Сая скривилась, понимая, что улыбаться не может и прямо сейчас просто-напросто разревется, но в последний момент выдохнула решительно: — Я вернулась. Сая сдружилась с Каори потому, что они обе были чертовски похожи. Обе умели убегать от того, что им не нравится. Сая не любила в себе эту черту. И эта черта — неумение разговаривать о проблемах — построила в дружбе девочек стену. Ни одна из них не считала нужным доверить свои чувства подруге. Сая считала, что Каори ее не поймет. Каори считала, что не может показывать своих чувств, потому что это больше никому не нужно. — Кай сказал — вы завтра уже уедете, — безмятежно произнесла Каори.Сая промолчала. Она всё еще думала, как себя вести, лихорадочно вспоминая, каково это — не напрягаться и не помнить о битвах, которые ее ждут. — Ты так внезапно исчезла в тот раз, — произнесла Каори, продолжая делать вид, что не замечает ее смятения. — У нас весь класс только об этом и говорил. А я волновалась, между прочим. — Прости, — на автомате сказала Сая. — У меня особо и не было возможности кого-то предупредить о своем отъезде.

— Слушай, у тебя ведь есть время? — Найдётся.

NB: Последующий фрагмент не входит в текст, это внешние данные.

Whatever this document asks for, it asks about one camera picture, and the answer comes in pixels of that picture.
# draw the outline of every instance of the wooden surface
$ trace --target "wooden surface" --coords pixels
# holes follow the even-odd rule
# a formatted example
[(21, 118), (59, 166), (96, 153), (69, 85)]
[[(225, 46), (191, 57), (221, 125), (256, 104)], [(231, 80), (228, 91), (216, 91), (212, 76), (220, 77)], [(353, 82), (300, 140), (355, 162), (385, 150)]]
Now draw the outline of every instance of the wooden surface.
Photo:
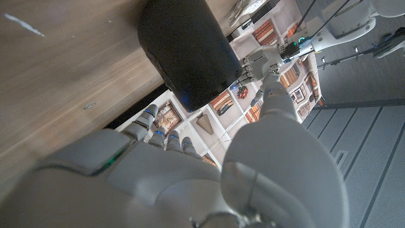
[[(225, 34), (235, 2), (208, 0)], [(144, 3), (0, 2), (0, 199), (38, 159), (103, 128), (163, 83), (134, 26)]]

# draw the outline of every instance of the decorative object
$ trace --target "decorative object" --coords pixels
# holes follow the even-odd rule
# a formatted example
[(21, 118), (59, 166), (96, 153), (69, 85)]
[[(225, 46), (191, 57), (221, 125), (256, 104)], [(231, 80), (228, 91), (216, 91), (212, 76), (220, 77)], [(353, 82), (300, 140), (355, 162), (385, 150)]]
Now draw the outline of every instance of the decorative object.
[(211, 105), (219, 116), (223, 115), (233, 104), (228, 91), (223, 92), (211, 102)]
[(167, 104), (159, 110), (153, 124), (155, 127), (163, 127), (167, 135), (171, 130), (177, 127), (181, 121), (180, 115), (168, 101)]
[(219, 116), (222, 116), (232, 105), (234, 105), (234, 102), (229, 101), (226, 104), (224, 104), (218, 111), (217, 114)]
[(247, 97), (247, 87), (244, 85), (239, 88), (238, 99), (245, 99)]
[(208, 115), (202, 115), (201, 117), (199, 117), (197, 119), (197, 124), (198, 126), (200, 126), (203, 130), (205, 130), (208, 134), (213, 135), (214, 134), (214, 130), (213, 130), (213, 126), (211, 125), (211, 123), (209, 122), (209, 118)]
[(308, 115), (309, 111), (311, 111), (311, 105), (308, 102), (300, 107), (300, 109), (298, 110), (298, 115), (300, 117), (305, 117)]

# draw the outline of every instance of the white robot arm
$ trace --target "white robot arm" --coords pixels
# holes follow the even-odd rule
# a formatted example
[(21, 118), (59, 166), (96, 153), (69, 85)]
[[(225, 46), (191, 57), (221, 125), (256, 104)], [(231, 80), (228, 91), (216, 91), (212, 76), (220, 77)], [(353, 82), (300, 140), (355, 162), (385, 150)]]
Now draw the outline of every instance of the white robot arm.
[[(231, 85), (231, 89), (262, 80), (281, 65), (312, 51), (321, 51), (367, 34), (375, 27), (376, 16), (395, 17), (405, 14), (405, 1), (337, 0), (321, 14), (321, 18), (312, 19), (306, 28), (289, 37), (286, 44), (259, 47), (241, 60), (243, 74)], [(400, 48), (405, 48), (404, 36), (397, 37), (384, 49), (376, 49), (376, 56), (381, 58)], [(260, 98), (262, 93), (263, 90), (259, 90), (255, 99)]]
[(144, 143), (151, 105), (122, 132), (89, 134), (42, 160), (0, 205), (0, 227), (346, 228), (342, 175), (271, 76), (260, 120), (239, 130), (222, 171), (177, 132), (166, 151), (162, 128)]

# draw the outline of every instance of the picture frame
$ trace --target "picture frame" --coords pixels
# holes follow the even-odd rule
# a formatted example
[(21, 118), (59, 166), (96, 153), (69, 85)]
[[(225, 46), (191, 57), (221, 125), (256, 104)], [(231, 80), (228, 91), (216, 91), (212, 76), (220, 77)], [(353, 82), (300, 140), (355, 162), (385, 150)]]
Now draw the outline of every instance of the picture frame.
[(166, 130), (165, 136), (167, 136), (169, 132), (174, 130), (181, 122), (182, 119), (177, 110), (172, 103), (168, 101), (164, 107), (159, 109), (153, 124), (157, 128), (163, 127)]
[(306, 90), (305, 90), (304, 84), (301, 85), (300, 89), (301, 89), (302, 94), (304, 95), (304, 97), (306, 97), (307, 92), (306, 92)]
[(300, 103), (301, 101), (303, 101), (305, 99), (305, 95), (302, 92), (301, 88), (297, 89), (292, 94), (296, 97), (296, 100), (295, 100), (296, 103)]

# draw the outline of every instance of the robotic finger
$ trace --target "robotic finger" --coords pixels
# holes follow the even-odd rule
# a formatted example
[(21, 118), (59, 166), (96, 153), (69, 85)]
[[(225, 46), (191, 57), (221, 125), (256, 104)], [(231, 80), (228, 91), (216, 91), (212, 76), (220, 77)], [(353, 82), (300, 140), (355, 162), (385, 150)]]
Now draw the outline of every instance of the robotic finger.
[(166, 150), (183, 153), (182, 148), (180, 147), (180, 136), (177, 131), (173, 130), (170, 132)]

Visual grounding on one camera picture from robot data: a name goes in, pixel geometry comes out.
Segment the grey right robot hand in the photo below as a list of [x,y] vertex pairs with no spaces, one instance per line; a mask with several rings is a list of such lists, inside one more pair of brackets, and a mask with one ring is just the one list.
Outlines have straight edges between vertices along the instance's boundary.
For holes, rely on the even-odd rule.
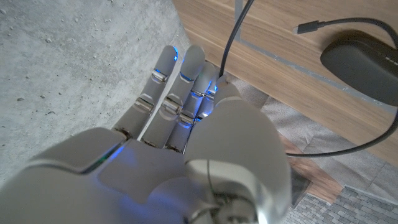
[[291,200],[269,118],[217,77],[200,46],[166,46],[111,129],[76,134],[1,187],[2,223],[281,223]]

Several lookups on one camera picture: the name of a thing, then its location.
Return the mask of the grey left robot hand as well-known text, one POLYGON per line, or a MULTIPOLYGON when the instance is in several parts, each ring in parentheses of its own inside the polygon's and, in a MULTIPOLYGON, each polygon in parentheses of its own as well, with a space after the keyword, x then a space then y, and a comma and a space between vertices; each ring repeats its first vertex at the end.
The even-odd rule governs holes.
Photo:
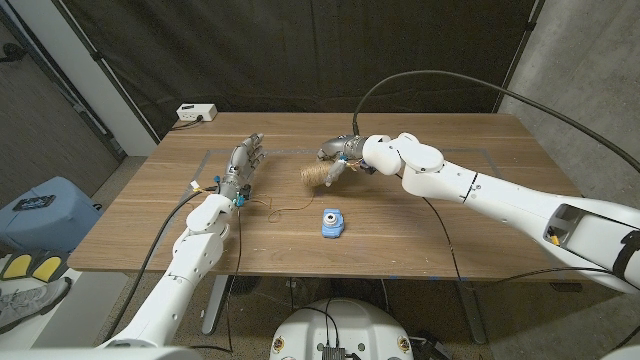
POLYGON ((233 149, 219 185, 220 195, 233 201, 241 188, 251 182, 254 171, 266 157, 261 145, 263 138, 262 133, 254 133, 233 149))

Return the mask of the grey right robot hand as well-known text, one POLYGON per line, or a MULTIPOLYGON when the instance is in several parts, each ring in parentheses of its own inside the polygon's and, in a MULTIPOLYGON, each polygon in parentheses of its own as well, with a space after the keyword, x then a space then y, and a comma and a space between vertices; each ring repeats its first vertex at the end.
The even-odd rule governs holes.
POLYGON ((362 155, 366 140, 367 137, 359 135, 340 135, 321 145, 317 159, 330 163, 328 173, 322 180, 327 187, 337 181, 347 167, 355 167, 365 171, 371 170, 362 155))

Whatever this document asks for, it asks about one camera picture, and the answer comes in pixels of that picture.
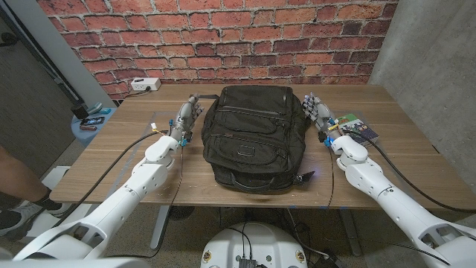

— Ну, тогда у нас сегодня большие планы! — воодушевилась Каори. — А где дядя Джордж? Когда он вернётся в О,Моро? Сая поджала губы, глядя вниз со смотровой площадки. Она отчаянно подбирала слова, чтобы что-то сказать, и вдруг опустила голову, словно устав от этих тщетных попыток. Каори помолчала, а потом попробовала улыбнуться: — Точно. Мне же столько всего надо рассказать… “Ненавижу, когда она так делает. Улыбается и переводит стрелки разговора. Отводит взгляд в сторону, не смотрит в глаза… Болтает о всякой ерунде. Я не могу ее винить, я должна понять ее. Я должна принять свои изменения”. Заставив себя расслабиться, Сая слушала Каори, хотя беседа клеилась с напряжением. Голос подруги доносился до нее словно из-за толстого стекла. Она помнила, что раньше ей все эти новости были бы интересны, но сейчас она вяло улыбается, заинтересованно кивает и пытается понять — как это у нее получалось раньше.